Supplied information:
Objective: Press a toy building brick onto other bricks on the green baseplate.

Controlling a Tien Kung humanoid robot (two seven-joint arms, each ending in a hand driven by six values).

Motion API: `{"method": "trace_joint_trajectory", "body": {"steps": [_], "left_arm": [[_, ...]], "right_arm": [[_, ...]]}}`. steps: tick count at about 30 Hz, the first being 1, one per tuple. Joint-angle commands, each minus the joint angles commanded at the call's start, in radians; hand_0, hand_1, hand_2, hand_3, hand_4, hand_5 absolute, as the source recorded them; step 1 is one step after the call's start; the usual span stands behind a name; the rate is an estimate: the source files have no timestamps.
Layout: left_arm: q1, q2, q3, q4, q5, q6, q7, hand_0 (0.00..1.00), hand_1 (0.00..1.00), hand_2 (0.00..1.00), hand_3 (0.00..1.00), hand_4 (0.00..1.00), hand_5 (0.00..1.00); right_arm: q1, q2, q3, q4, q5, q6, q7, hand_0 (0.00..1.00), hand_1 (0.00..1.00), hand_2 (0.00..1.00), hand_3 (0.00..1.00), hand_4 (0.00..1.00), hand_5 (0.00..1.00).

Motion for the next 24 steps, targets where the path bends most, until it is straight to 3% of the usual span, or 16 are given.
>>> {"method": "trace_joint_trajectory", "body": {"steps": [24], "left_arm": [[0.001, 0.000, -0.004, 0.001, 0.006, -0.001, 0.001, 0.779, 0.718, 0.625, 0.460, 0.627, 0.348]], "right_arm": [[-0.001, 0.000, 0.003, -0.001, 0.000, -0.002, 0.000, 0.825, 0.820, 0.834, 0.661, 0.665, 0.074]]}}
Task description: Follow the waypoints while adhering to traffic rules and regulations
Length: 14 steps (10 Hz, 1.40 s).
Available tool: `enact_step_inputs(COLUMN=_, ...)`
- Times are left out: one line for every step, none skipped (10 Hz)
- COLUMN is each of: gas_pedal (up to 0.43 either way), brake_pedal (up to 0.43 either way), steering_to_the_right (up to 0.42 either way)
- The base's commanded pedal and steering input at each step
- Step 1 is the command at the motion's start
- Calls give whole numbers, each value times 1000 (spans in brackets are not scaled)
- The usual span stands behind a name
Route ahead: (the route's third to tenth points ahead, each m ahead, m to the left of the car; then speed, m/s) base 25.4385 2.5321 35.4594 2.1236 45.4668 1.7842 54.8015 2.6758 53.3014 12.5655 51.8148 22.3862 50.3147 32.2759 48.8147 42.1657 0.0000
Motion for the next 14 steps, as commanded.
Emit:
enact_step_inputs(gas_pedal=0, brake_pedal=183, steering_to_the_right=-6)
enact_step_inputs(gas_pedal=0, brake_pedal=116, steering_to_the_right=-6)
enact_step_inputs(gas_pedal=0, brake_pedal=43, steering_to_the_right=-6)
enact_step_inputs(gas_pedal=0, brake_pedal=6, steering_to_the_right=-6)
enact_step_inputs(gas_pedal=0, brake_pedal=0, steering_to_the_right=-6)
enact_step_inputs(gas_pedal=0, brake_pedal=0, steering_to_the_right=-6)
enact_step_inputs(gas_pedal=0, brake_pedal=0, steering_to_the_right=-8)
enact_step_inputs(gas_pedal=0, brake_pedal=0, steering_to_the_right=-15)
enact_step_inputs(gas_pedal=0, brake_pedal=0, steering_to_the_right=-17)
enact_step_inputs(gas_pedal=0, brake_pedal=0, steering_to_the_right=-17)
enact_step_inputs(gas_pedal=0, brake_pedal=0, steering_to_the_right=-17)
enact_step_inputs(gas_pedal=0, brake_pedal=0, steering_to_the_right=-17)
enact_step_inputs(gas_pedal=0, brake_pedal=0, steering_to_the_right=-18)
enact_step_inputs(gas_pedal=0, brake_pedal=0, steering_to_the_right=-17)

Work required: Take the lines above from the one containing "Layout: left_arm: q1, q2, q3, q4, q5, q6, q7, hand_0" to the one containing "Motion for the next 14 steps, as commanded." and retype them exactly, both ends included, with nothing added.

Solution:
Layout: left_arm: q1, q2, q3, q4, q5, q6, q7, hand_0 (0.00..1.00), hand_1 (0.00..1.00), hand_2 (0.00..1.00), hand_3 (0.00..1.00), hand_4 (0.00..1.00), hand_5 (0.00..1.00); right_arm: q1, q2, q3, q4, q5, q6, q7, hand_0 (0.00..1.00), hand_1 (0.00..1.00), hand_2 (0.00..1.00), hand_3 (0.00..1.00), hand_4 (0.00..1.00), hand_5 (0.00..1.00).

Motion for the next 24 steps, targets where the path bends most, until it is straight to 3% of the usual span, or 16 are given.
>>> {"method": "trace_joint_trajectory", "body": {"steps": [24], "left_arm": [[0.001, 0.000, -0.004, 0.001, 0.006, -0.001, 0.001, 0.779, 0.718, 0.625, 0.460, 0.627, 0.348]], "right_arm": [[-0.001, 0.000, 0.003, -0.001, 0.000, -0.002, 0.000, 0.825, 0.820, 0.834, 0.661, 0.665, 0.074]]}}
Task description: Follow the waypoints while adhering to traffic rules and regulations
Length: 14 steps (10 Hz, 1.40 s).
Available tool: `enact_step_inputs(COLUMN=_, ...)`
- Times are left out: one line for every step, none skipped (10 Hz)
- COLUMN is each of: gas_pedal (up to 0.43 either way), brake_pedal (up to 0.43 either way), steering_to_the_right (up to 0.42 either way)
- The base's commanded pedal and steering input at each step
- Step 1 is the command at the motion's start
- Calls give whole numbers, each value times 1000 (spans in brackets are not scaled)
- The usual span stands behind a name
Route ahead: (the route's third to tenth points ahead, each m ahead, m to the left of the car; then speed, m/s) base 25.4385 2.5321 35.4594 2.1236 45.4668 1.7842 54.8015 2.6758 53.3014 12.5655 51.8148 22.3862 50.3147 32.2759 48.8147 42.1657 0.0000
Motion for the next 14 steps, as commanded.

This exercise has now been fully answered.